_EXERCISE GOAL_. In the entries below, find the line with "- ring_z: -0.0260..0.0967" and the line with "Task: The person"; give again those lines and every line between them, exactly.

_MATERIALS PROVIDED_.
╔══
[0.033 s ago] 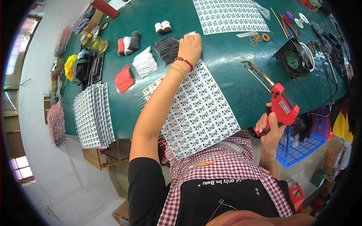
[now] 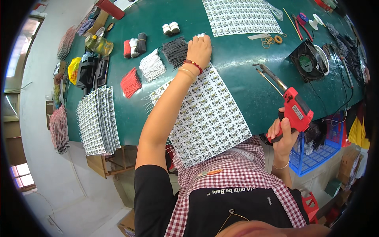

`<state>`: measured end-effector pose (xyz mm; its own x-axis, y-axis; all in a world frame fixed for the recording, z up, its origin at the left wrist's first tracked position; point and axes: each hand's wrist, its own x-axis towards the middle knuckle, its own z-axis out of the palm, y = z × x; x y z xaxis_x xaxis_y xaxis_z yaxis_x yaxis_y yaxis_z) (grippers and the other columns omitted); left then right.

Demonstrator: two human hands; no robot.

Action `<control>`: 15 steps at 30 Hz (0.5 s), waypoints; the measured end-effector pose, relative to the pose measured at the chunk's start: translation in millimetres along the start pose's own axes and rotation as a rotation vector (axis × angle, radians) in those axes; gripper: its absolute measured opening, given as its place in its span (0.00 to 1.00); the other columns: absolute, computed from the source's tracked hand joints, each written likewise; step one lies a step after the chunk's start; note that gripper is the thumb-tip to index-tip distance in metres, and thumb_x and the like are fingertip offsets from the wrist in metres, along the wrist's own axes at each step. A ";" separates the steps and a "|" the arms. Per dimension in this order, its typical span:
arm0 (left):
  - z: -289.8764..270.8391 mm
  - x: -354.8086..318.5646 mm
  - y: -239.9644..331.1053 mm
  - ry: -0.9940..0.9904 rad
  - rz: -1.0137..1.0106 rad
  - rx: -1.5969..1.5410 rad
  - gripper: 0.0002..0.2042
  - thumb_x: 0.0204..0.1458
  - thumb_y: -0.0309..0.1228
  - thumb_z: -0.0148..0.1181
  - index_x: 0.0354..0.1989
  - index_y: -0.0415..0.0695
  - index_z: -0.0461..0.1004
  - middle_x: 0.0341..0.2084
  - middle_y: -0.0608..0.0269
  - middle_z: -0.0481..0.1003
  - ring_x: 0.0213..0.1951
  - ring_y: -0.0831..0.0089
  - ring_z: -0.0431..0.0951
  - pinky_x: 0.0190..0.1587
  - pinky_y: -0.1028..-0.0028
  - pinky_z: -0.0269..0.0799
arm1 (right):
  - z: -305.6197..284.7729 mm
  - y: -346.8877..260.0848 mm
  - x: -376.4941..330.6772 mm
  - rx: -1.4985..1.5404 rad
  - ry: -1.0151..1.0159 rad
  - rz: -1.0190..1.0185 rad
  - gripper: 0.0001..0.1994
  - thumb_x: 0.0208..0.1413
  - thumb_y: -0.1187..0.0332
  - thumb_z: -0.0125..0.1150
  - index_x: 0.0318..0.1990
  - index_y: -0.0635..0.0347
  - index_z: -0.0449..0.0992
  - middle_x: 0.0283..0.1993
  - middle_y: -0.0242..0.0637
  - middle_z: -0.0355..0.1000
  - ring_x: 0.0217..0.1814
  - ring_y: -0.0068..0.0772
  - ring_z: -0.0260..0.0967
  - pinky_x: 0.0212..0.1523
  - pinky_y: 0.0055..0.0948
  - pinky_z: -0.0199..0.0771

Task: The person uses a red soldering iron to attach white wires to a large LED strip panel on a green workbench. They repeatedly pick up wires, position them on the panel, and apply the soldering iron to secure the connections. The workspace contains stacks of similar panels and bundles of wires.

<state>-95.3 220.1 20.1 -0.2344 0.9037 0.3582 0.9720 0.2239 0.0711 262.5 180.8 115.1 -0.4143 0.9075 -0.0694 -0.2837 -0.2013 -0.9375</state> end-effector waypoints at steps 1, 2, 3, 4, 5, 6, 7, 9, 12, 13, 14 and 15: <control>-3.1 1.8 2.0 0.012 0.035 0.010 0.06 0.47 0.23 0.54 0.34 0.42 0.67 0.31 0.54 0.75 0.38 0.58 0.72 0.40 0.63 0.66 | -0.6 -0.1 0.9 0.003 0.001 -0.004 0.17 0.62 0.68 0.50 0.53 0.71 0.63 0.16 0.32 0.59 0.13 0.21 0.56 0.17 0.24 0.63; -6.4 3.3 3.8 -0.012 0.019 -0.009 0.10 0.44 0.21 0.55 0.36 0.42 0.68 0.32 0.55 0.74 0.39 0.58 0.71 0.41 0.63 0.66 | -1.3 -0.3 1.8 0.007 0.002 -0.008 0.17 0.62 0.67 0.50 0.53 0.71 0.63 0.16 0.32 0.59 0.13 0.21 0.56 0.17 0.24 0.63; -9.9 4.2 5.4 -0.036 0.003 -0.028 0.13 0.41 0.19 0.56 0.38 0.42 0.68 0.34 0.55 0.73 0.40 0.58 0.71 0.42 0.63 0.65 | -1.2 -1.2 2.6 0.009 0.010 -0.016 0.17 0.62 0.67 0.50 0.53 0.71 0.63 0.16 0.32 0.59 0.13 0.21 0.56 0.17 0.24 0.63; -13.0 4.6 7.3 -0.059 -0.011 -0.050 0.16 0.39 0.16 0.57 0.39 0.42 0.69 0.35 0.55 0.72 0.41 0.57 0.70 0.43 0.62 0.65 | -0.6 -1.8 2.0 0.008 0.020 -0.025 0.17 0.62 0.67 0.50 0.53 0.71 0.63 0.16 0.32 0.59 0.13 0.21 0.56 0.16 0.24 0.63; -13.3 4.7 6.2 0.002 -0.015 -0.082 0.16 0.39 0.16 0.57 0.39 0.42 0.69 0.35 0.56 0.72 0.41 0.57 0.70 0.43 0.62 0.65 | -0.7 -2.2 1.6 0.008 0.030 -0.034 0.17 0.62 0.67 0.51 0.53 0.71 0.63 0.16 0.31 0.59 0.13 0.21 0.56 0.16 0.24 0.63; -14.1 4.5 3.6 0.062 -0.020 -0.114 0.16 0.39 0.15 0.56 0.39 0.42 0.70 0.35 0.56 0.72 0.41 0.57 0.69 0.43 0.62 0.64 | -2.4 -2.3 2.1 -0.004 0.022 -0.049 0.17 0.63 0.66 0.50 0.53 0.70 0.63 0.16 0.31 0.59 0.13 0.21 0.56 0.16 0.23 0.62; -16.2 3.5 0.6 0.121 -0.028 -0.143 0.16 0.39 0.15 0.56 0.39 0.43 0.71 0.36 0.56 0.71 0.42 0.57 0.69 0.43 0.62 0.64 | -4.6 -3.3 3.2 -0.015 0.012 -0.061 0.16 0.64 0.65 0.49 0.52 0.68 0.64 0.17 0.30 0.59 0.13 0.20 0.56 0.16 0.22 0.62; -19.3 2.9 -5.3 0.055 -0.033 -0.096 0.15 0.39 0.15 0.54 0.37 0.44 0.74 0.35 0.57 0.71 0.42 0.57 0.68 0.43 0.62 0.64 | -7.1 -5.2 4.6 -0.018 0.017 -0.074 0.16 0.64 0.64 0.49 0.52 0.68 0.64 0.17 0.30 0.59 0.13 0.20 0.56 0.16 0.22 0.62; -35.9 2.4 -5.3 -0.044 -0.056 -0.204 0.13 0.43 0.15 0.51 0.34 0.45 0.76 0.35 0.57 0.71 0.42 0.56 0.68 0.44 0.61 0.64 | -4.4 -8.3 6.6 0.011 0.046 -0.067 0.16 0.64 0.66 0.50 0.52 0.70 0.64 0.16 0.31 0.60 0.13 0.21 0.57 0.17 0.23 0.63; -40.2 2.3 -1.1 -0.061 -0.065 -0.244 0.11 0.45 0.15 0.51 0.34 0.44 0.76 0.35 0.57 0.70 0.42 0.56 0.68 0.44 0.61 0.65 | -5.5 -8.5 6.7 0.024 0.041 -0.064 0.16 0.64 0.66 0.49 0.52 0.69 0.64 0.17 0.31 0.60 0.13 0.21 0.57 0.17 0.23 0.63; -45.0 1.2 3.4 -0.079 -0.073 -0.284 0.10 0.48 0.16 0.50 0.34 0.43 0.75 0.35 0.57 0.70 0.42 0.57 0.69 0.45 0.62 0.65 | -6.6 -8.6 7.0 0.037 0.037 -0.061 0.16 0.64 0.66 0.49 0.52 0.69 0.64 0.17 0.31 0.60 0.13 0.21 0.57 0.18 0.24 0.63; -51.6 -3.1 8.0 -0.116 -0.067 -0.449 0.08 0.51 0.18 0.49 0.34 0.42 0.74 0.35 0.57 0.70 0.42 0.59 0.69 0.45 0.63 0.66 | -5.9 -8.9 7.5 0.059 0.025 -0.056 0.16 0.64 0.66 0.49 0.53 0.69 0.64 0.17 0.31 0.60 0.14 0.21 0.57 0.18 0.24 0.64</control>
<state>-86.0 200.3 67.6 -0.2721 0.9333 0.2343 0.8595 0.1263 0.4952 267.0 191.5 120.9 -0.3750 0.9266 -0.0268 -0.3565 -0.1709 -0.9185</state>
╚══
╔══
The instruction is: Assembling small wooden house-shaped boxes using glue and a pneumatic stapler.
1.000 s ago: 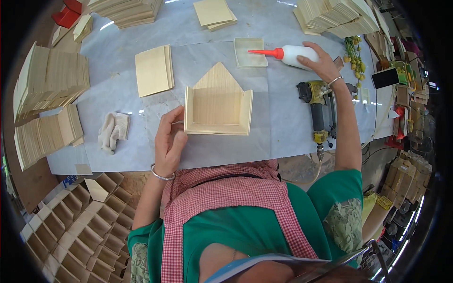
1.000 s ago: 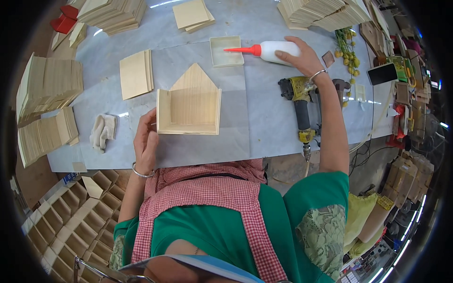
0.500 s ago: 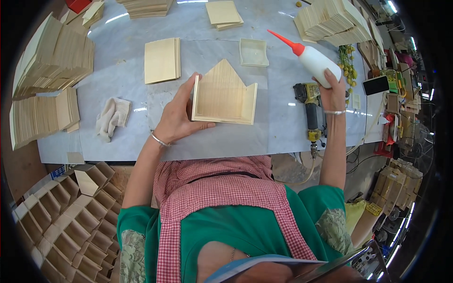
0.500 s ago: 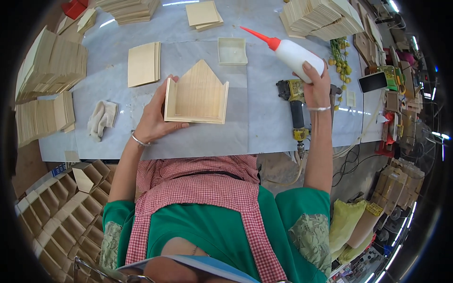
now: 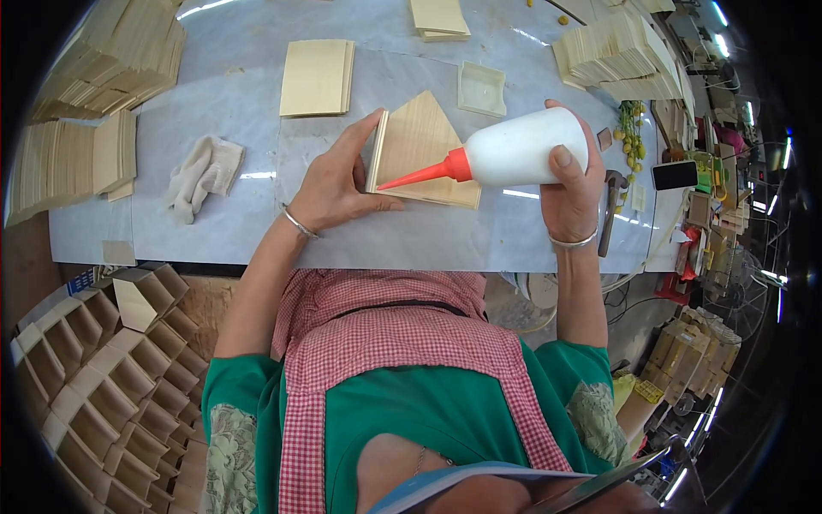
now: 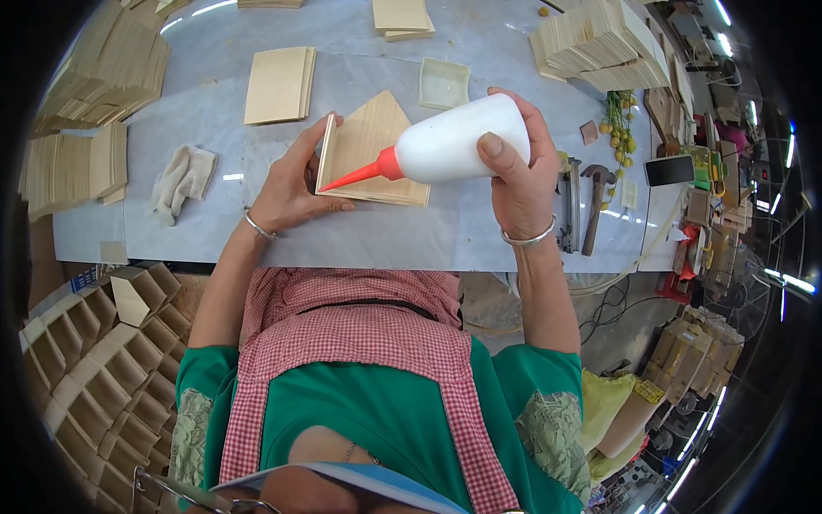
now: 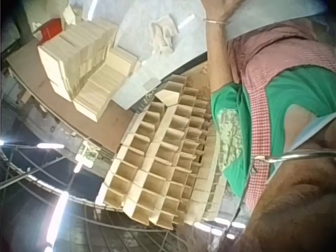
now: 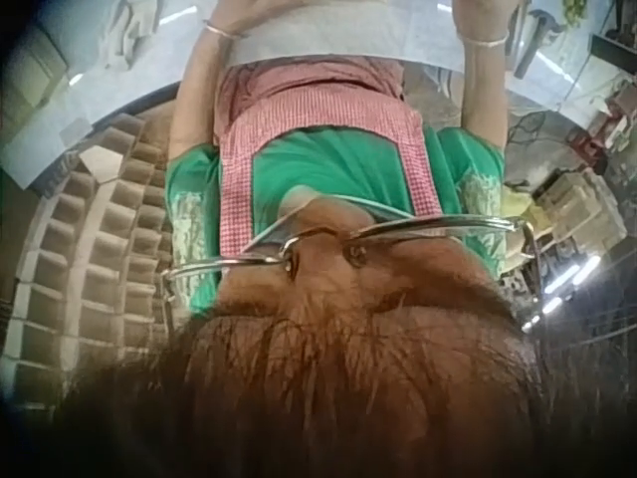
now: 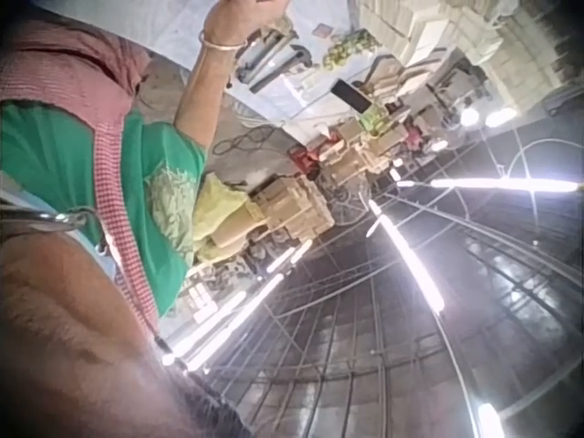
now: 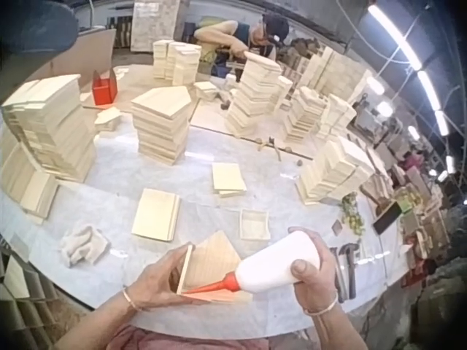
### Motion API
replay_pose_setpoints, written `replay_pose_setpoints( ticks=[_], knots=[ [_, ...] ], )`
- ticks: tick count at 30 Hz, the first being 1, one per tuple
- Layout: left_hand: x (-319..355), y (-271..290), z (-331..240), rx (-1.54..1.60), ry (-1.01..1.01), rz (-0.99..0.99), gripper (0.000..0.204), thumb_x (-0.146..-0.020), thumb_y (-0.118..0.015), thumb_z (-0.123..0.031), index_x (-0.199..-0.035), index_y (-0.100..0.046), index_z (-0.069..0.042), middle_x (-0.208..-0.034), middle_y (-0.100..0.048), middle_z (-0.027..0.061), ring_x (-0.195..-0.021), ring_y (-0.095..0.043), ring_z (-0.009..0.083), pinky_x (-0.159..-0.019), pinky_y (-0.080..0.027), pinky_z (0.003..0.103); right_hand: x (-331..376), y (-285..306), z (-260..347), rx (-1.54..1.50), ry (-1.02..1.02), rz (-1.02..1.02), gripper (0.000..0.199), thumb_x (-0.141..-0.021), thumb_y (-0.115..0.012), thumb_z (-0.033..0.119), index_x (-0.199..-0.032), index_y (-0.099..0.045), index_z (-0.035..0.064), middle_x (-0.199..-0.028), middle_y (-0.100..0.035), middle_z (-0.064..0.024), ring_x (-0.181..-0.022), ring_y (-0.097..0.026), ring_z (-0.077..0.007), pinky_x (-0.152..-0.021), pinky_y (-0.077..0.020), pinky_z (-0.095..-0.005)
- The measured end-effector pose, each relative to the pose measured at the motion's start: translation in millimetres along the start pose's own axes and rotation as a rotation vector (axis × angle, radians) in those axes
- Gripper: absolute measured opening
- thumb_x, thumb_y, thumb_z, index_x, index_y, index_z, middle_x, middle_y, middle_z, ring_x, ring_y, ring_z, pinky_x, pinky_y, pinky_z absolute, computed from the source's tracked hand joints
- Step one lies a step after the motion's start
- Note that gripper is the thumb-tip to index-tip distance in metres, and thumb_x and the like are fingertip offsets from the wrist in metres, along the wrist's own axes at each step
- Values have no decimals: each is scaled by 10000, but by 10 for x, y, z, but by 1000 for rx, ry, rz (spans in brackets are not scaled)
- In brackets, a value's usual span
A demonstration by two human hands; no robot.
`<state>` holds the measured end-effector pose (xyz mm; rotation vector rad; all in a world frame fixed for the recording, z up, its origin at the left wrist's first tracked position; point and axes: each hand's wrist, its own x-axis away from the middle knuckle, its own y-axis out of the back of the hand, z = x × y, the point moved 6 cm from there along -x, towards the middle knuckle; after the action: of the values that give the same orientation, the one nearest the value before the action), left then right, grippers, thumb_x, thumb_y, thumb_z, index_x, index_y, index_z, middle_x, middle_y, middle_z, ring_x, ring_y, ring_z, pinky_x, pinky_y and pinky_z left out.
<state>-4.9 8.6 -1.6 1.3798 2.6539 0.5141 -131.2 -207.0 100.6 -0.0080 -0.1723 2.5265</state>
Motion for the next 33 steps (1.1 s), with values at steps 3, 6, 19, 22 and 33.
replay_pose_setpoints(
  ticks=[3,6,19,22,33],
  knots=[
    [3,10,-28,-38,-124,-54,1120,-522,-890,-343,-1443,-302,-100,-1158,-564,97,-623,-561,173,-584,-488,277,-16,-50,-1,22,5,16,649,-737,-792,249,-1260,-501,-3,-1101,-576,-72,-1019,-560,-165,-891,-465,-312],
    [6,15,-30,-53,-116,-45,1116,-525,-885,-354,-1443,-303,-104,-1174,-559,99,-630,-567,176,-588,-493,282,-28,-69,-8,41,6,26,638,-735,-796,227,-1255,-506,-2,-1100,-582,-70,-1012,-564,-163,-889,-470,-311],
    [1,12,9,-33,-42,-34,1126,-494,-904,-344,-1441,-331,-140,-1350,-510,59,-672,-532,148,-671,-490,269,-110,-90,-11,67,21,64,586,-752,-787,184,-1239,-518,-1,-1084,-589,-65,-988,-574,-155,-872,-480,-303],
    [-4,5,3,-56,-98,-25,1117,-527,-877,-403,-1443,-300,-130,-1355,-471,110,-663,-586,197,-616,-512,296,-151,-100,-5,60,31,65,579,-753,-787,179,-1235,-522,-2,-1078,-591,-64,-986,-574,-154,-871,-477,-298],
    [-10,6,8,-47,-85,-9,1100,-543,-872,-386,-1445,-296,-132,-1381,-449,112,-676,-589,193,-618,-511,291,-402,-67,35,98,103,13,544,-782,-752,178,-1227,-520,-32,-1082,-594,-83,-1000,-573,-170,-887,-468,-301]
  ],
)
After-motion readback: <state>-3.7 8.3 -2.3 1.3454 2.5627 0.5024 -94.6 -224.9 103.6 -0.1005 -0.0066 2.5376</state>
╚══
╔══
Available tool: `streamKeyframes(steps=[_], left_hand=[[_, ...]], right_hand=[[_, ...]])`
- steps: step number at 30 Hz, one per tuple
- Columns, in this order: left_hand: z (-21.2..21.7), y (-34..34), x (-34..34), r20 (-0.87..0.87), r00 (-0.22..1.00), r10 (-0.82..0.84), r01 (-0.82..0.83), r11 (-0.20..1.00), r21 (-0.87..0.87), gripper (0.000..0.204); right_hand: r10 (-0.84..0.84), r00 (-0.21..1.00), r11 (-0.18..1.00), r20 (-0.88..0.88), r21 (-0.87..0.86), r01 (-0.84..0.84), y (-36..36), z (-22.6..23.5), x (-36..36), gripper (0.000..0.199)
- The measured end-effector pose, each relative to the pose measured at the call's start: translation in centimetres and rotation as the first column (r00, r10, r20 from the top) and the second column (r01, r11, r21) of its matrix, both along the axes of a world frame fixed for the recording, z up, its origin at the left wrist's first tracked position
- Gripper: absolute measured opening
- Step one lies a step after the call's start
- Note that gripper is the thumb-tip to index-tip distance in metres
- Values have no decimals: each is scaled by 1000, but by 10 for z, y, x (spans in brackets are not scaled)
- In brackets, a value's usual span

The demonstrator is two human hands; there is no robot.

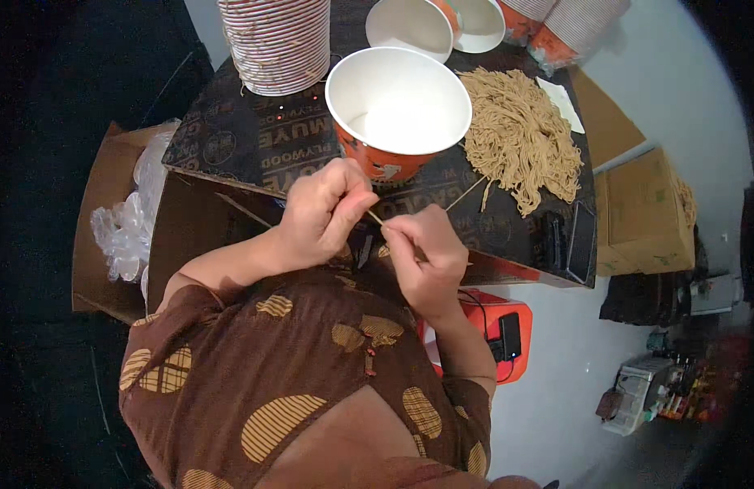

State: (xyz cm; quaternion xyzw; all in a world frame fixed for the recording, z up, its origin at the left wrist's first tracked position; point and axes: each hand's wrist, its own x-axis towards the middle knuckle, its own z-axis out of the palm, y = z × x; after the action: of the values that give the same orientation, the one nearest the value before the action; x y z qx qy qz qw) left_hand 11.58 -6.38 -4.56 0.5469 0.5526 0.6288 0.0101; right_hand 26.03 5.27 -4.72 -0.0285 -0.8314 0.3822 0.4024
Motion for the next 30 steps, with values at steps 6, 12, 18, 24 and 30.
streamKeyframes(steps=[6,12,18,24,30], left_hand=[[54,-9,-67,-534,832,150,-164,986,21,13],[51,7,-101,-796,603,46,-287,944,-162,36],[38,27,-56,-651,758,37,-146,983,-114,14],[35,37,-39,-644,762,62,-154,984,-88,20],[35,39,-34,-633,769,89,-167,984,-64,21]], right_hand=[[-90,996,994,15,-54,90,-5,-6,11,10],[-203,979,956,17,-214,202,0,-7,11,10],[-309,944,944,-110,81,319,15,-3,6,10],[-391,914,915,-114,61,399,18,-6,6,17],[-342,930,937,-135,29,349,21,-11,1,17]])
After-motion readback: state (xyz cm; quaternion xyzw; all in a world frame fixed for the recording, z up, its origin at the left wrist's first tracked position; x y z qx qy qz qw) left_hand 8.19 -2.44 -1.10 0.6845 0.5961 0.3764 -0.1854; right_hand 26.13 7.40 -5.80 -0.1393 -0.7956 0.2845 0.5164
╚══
_REPLY_.
  - ring_z: -0.0260..0.0967
  - pinky_x: 0.0212..0.1523
  - pinky_y: 0.0055..0.0948
  - pinky_z: -0.0199..0.0771

Task: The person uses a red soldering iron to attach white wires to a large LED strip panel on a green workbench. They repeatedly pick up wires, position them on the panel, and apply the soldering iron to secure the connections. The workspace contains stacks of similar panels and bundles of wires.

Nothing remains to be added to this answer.